First up was PORTRAIT OF A ZOMBIE, which I saw at Cinequest and in fact I programmed it for Holehead. So it would be a little self-serving for me to just write about how much I like (I like it a lot, and I'm happy to say it gets better with multiple viewings.) Instead I'll just copy and paste what I wrote at Cinequest when it was a revelation for me:
And finally, I [...] ended the night with the midnight screening of PORTRAIT OF A ZOMBIE. This is truly a unique and effective film, shot in the street where director Bing Bailey grew up in Dublin. It's the story of a zombie, and the documentary film crew telling the story. Billy Murphy got infected with zombism while working at a meat processing plant (since shut down.) There was a bit of an outbreak, but his family now has him under control. They keep a muzzle on him, feed him what they can, and basically try to get on with life. Hell, he doesn't stop being your son just because he's sick, now does he? Well, his neighbors (who I like to think of as the collective Neighbors Against Zombie Invasions or NAZIs for short) don't take to kindly. Throw in a pregnant girlfriend and an unscrupulous American film director and you've got the makings of a catastrophe. A hilarious, hilarious catastrophe.
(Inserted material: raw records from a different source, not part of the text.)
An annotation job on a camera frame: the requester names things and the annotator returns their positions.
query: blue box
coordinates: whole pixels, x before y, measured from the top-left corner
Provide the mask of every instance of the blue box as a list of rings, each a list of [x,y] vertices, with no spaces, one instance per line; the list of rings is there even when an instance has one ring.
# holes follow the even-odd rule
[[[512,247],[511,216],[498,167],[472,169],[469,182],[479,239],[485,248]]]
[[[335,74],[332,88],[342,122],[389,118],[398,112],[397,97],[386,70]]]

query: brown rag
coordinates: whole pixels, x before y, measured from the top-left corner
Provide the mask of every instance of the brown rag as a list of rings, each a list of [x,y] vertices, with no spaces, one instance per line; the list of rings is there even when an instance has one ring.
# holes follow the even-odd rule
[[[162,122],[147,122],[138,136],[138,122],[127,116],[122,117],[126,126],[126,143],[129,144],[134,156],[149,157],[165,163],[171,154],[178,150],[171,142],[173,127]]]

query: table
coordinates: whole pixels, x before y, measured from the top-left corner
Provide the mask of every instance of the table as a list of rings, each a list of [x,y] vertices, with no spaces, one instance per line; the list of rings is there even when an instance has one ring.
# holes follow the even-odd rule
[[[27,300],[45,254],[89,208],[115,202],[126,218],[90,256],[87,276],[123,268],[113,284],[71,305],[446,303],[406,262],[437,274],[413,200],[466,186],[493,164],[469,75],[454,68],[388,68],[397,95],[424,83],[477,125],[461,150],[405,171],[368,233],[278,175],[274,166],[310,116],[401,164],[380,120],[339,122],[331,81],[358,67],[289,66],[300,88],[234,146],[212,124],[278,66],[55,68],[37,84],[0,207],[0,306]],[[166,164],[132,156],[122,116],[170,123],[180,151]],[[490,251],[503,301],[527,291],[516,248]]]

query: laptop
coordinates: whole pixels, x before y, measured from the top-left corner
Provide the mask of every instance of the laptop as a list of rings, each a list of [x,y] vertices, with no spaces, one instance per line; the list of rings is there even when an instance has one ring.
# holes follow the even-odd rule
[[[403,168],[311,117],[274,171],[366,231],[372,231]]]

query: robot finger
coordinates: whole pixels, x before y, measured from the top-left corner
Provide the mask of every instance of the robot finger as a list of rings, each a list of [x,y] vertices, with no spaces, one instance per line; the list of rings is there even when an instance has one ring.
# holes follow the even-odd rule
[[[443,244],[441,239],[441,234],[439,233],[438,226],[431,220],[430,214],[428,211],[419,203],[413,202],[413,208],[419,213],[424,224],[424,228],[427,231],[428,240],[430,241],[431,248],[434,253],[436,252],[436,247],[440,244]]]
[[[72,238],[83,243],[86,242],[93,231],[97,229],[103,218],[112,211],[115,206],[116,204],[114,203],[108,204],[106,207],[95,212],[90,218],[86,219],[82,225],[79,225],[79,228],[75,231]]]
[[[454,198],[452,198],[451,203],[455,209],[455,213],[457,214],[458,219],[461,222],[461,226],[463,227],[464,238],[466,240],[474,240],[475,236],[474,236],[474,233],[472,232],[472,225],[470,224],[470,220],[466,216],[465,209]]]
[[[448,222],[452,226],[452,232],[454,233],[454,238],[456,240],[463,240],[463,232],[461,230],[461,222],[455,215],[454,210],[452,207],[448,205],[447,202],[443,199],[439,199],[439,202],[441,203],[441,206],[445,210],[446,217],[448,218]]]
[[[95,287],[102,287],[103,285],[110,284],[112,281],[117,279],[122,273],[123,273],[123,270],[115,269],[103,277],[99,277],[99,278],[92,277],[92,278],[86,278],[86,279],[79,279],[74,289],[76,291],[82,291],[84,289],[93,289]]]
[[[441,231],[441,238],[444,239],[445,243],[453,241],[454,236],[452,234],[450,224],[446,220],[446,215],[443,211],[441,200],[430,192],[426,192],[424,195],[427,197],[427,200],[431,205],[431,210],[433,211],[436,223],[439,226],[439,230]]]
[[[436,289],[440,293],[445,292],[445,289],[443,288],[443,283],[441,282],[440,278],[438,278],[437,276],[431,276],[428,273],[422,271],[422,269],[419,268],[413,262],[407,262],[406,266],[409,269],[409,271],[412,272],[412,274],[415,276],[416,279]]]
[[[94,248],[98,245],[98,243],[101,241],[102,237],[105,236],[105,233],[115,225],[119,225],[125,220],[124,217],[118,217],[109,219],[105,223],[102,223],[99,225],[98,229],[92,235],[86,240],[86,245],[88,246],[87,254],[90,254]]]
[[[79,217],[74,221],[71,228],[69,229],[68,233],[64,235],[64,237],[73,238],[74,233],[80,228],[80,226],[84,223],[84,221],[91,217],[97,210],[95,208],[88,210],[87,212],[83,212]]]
Horror comedies are pretty common (at least, they make up a good staple of the films I watch.) Horror comedies that are this effective both as comedies and as horror are pretty rare.And then for Holehead I got to introduce the film and Bing Bailey and sort of run the Q&A with him and star Todd Fletcher (although there were enough questions that I didn't have to do much other than point at people and let them ask.) It was a lot of fun and the film was certainly well received. I assume Bing got a lot of positive feedback from it. I know quite a few of the regulars thanked me for programming it. Maybe it's time I step up and take on a larger role in programming this festival.
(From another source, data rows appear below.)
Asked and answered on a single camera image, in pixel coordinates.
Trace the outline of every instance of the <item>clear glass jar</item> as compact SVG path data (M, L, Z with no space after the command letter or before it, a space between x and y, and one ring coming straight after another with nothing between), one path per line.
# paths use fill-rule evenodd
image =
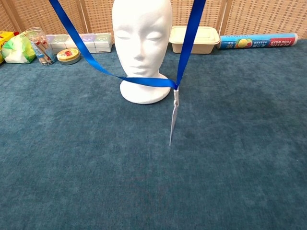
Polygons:
M31 46L42 65L53 64L57 58L52 54L52 48L49 44L46 34L40 27L33 27L25 31L31 42Z

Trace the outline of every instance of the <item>mannequin eye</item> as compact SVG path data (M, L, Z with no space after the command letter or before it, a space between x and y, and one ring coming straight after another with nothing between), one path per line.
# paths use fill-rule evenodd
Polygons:
M115 33L116 37L124 40L130 39L130 34L127 31L120 30Z
M158 41L162 38L162 34L160 32L151 32L147 35L146 39L151 41Z

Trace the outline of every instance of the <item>beige food container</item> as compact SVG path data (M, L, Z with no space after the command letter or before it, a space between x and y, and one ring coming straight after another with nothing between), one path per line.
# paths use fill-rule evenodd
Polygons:
M186 34L186 26L173 26L169 42L172 43L173 51L181 53L184 36ZM216 29L208 26L199 26L192 54L209 54L212 52L214 45L220 42L220 37Z

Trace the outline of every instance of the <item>woven rattan panel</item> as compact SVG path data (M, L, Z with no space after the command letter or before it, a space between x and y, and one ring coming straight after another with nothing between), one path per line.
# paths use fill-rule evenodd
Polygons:
M11 23L9 16L4 10L2 3L0 2L0 30L2 31L15 31L13 24Z
M233 0L226 35L273 33L307 38L307 0Z
M46 34L66 34L66 30L47 0L11 0L25 29L42 27ZM79 33L85 33L75 0L61 0L65 12Z
M114 0L84 0L93 33L112 29L112 5ZM207 0L201 25L215 27L222 0ZM171 0L173 25L187 25L193 0Z

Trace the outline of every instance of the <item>blue ribbon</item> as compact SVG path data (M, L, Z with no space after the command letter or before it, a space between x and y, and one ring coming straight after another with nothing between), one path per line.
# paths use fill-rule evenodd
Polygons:
M201 15L203 8L205 6L206 0L194 0L193 7L191 10L191 14L189 17L189 22L187 25L187 31L184 38L183 47L181 50L181 55L179 59L179 65L178 65L178 72L177 72L177 81L176 83L170 79L161 79L161 78L128 78L128 77L120 77L117 76L106 69L104 69L92 56L92 54L88 51L87 47L85 46L84 42L80 38L77 30L71 23L70 19L68 18L67 14L63 10L61 4L58 0L49 0L50 4L52 5L54 11L58 15L59 19L61 20L63 26L71 36L72 40L76 44L77 48L81 51L84 58L87 60L87 62L92 65L95 69L98 71L108 74L111 76L115 76L117 78L120 78L124 81L129 81L132 83L140 84L140 85L146 85L146 86L153 86L153 87L170 87L175 90L178 89L181 79L183 77L184 70L187 66L191 50L193 48L194 39L196 36L196 32L198 29L198 26L201 21Z

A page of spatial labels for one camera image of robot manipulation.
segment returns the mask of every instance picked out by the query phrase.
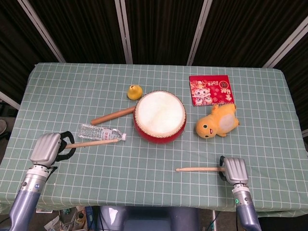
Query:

And then the late show was a continuation of Holehead's last-minute program change drama. You might recall that there were last minute, unannounced changes to the Shorts programs both Saturday and Sunday. Well, Monday a feature--CELL COUNT--didn't arrive. Apparently UPS lost it somewhere, and festival head George was in Vallejo all day trying to track it down. So it's UPS's fault (I officially won't voice an opinion over whether the filmmaker should have sent the movie earlier--with a backup mailed separately--or whether the festival should have demanded such. I'll just echo that apparent proximate root cause is UPS lost it.) Anyway, the festival will continue trying to track down CELL COUNT and hopefully add a screening of it. I don't promise anything but the hope last night was to add a screening either Saturday or Sunday afternoon (since the scheduled films those days don't start until pretty late.) I will keep you all posted as soon as I know something definite.
Anyway, the replacement show started with the longish (30 minutes) short, SURVIVOR TYPE, which was one of the short films that didn't play due to technical difficulties last weekend (Big thanks to festival regular and impromptu AV geek Ira for getting it working last night!) What a cool short! Based on a Stephen King story about a surgeon who has been smuggling heroin from his hospital (in a nod to the short-lived Stephen King-produced American adaptation of Lars Von Trier's cult TV series, he works at the Kingdom Hospital.) He ends up shipwrecked on a rocky island with just a few basic supplies, 2 kilos of heroin, and his wits to survive. So he puts his surgical skills to the test in an ultimate (and ultimately unsettling) bid for survival.
And then there was the feature, CROSS BEARER. This film is proof positive that you can fill a movie with tits, gore, and depravity and it can still be boring as hell. Lesbian strippers, cocaine, an abusive boss, and one big score get sidetracked by a psychopath who spouts religion and carries a carpenter's hammer (get it? Jesus was a carpenter!) In a few brief early scenes we see that the psychopath also has long, Jesus-like hair, because maybe quoting the Bible and calling the girls "harlots" was too subtle? I just couldn't care about this at all. Actually, it's not just that I didn't care, it's that I actively hated watching this movie. I'd rather be crucified than watch it again. I guess the only saving grace is that I was planning on seeing it 11 pm Saturday at the Vortex, but now I know I can call it an early night instead.